I've worked a lot with other artists and theatre directors, so I've had plenty of experience meshing my personality with the ideas and creativity of others. I like to think I have a pretty open mind when it comes to collaboration - I try not to let my ego get in the way of progress, and I always try to give the customer or client as much creative input as they feel comfortable with. On either side of the spectrum, I'm happy to have complete control and interpret their thoughts into a finished product, but I'm also very comfortable receiving every detail they want out of their head and in front of them. In those cases, I don't care if it's not what I would do, or how I would work, I'm always curious to walk in someone else's shoes in case it informs my own directions.
Saying that, my favourite questions to ask a client usually go like this:
Who is it for, what do they mean to you?
What kind of mood do you want to convey?
What details about them, or the toy, do you want the focus on?
I mean, of course I also find out the basics like their favourites colours, but you often find that you get the most interesting information with open ended questions that you can't just answer in one or two words. For example, this comes in very handy when I'm making quilts. The Green quilt I made was trying to communicate the feeling of a vintage shop, and long walks on an English coastline. Not only in the colours - tan, brown, emerald, mustard, navy - but in the spaces in the fabrics, and the clusters of patterns all mismatched together.
So that brings us to this latest big project I was working on! I ended up calling them my Gem Stone Pigs, as the colours kept reminding me of polished stones and the roundness of the pigs definitely adds to that mental image! I was contacted by a customer who wanted a series of pigs made custom for special people in her life, each one to match and compliment their intended human. At first she gave me their occupations, but delving a little deeper, we were able to fill out these pigs with colours, moods and passions.
I think working with a client in any medium - paint, glass, textiles - you have to take as much of them as possible into your work and use them as the starting point of your visual interpretation, but at the end of the day it's still your process, your style, your artwork.
I have a lot of thoughts on the creation process, and the instincts behind it, but I'm moving away from the point: the pigs!
I had a lot of fun making this series of pigs, and translating the personalities of these nine people into my nine little creations! Unfortunately for me, what with the weather turning so rotten in England and me lacking as a photographer, I only have a handful of scattered photographs of them!
This first pig was for a feminine woman who likes parks, so I chose this very beautiful and delicate cream with cherry blossoms and leaves picked out in gold.
The second pig was for a teacher who spends her own day with children, and loves the sunshine. I thought she might appreciate the Very Hungry Caterpillar!
The third pig was for a little girl with a big personality and a wind up key in her back! A child like that needs a lot of safari animals to keep up with them.
The fourth pig was for an actress who loves everything pink and purple, and isn't shy about it!
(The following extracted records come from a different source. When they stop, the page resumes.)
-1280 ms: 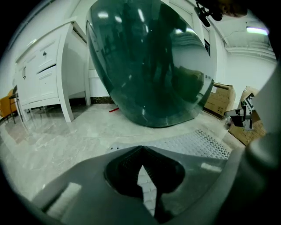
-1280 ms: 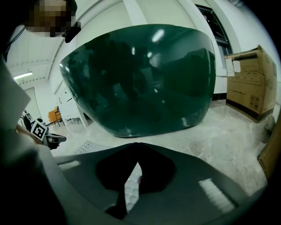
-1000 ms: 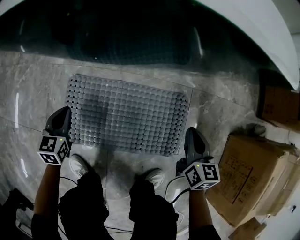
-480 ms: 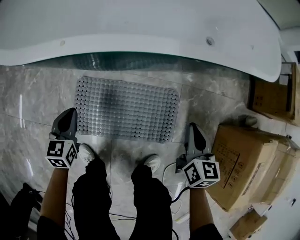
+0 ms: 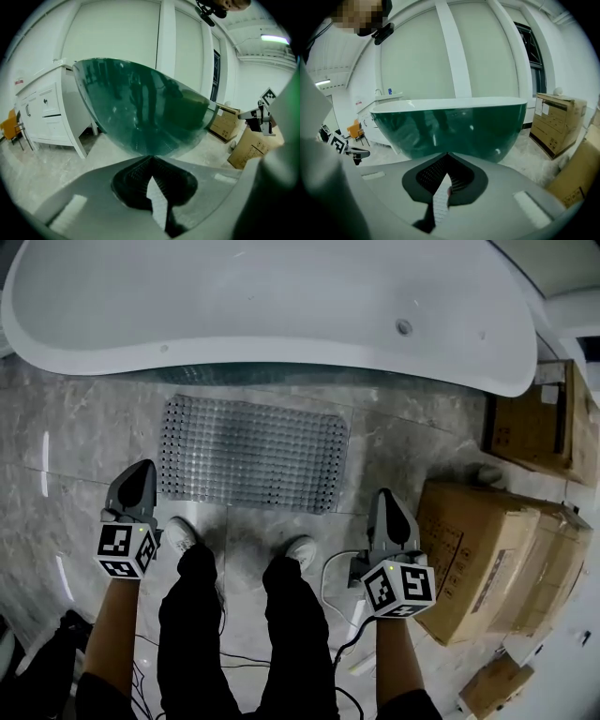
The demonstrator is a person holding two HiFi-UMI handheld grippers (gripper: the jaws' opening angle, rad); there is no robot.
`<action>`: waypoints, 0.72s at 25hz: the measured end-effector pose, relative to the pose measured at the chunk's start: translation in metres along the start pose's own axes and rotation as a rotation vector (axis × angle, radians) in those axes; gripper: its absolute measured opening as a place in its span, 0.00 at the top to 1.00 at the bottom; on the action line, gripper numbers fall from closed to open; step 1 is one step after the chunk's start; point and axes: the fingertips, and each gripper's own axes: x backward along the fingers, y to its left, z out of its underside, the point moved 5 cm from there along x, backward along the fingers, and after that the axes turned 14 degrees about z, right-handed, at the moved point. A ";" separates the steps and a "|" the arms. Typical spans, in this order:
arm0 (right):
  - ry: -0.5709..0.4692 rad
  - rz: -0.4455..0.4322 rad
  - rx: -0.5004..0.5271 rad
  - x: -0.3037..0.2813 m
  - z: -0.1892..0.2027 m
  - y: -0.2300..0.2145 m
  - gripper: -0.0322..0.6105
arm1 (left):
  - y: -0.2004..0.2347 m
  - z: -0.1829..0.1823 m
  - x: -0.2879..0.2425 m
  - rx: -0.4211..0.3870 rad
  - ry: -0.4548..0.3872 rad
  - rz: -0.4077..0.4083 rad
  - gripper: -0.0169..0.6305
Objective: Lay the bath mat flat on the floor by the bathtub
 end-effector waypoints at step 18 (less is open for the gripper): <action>-0.028 0.048 -0.080 0.093 -0.111 -0.007 0.91 | -0.057 -0.115 0.093 0.002 -0.061 -0.023 0.97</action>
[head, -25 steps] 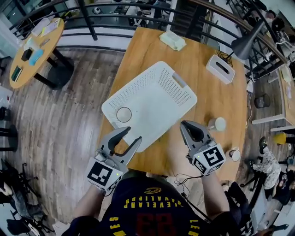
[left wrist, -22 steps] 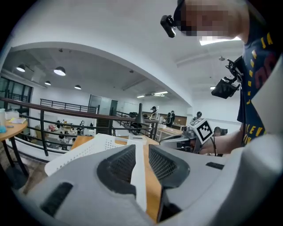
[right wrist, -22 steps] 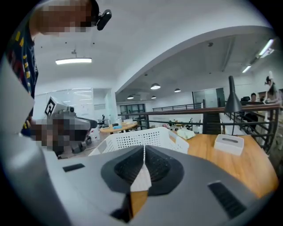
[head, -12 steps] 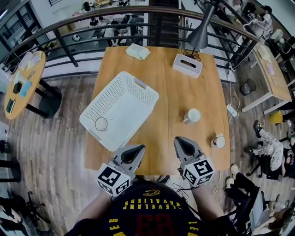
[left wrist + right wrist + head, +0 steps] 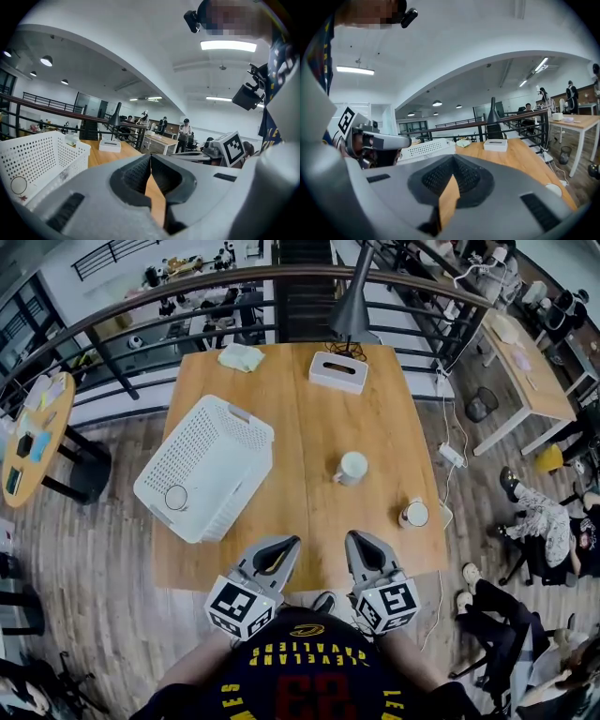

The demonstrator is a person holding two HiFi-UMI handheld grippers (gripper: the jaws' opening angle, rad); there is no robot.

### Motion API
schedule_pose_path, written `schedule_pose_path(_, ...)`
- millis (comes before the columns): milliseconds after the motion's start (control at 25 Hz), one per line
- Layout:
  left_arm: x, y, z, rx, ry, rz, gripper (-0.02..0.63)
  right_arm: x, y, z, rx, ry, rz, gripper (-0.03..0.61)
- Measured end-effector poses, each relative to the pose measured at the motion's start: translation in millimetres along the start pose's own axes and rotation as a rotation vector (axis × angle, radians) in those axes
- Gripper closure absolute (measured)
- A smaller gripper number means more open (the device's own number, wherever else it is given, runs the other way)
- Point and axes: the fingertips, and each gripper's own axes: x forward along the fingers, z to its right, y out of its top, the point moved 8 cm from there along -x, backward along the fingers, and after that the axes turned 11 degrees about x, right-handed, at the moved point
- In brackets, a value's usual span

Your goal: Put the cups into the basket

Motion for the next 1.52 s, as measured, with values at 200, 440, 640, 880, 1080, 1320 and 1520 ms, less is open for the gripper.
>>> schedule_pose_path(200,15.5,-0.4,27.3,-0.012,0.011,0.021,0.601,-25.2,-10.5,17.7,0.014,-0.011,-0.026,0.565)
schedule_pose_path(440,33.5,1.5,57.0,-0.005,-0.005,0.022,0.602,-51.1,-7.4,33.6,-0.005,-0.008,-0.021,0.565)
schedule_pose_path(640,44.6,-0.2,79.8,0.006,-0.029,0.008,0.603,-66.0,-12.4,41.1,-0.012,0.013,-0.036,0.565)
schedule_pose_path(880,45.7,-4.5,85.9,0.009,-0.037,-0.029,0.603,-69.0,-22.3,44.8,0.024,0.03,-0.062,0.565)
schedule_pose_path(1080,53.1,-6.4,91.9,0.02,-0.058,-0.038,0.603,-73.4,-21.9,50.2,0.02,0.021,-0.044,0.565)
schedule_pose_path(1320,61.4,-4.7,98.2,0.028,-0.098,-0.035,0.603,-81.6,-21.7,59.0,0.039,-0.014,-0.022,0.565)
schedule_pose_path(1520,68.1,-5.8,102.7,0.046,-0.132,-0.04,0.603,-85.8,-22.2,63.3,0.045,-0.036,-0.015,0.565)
The fifth pig was for someone who loves flowers and block colours, but doesn't wear a lot of patterns. So instead I found my favourite fabric with flowers made with block colours. This might have been my favourite pig, but don't tell the others.
The sixth pig was a bit of a wild card - a punk pig made of this amazing mermaid coral fabric, and offset with grey tones and a wicked nose ring. That would make anyone smile!
The seventh pig was for a child of nature and magic, someone who loves the Green man and shades of wizard purple. I have this beautiful greenstone fabric from New Zealand that was both bold and organic.
The eighth pig was for scientist who lives in black and grey, with tiny specks of colour and a love of flowers. Of course, that speaks perfectly to this gorgeous grey fabric with little red blossoms.
The ninth pig was for an engineer who loves sci fi and Russian nesting dolls - and lucky me, I have the exact fabric for that!
Seeing all these little pigs together was lovely, they formed a gradient of colour and patterns. I packaged them up in a box, each one with a handwritten tag and wrapped in tissue paper and off they went! My nine little gem stone pigs, ready for Christmas!